DIRECTIONS FOR THIS TASK ->
For the word "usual", state how many lines below contain it. Give no other text.

DATASET EXCERPT ->
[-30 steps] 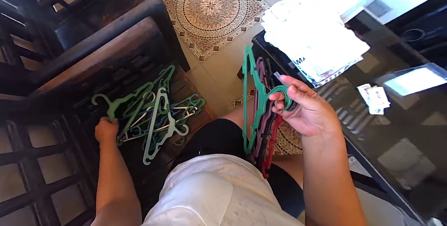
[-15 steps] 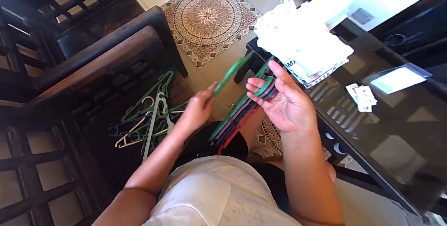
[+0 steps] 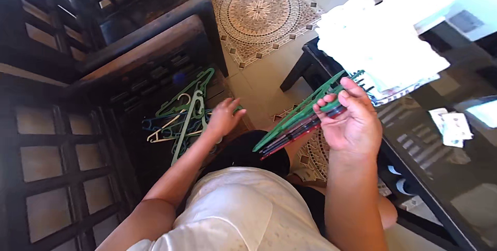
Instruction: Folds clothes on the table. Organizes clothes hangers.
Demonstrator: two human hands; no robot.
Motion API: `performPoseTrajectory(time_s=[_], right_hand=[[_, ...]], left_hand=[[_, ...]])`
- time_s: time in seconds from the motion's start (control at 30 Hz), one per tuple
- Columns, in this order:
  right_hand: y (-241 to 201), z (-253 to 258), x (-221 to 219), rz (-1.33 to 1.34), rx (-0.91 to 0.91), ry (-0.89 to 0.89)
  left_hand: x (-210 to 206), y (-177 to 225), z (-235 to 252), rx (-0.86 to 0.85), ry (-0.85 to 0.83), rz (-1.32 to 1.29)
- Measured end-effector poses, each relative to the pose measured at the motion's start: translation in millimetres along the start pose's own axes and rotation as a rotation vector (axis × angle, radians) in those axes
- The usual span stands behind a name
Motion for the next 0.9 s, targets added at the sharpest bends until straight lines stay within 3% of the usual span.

EXERCISE ANSWER ->
2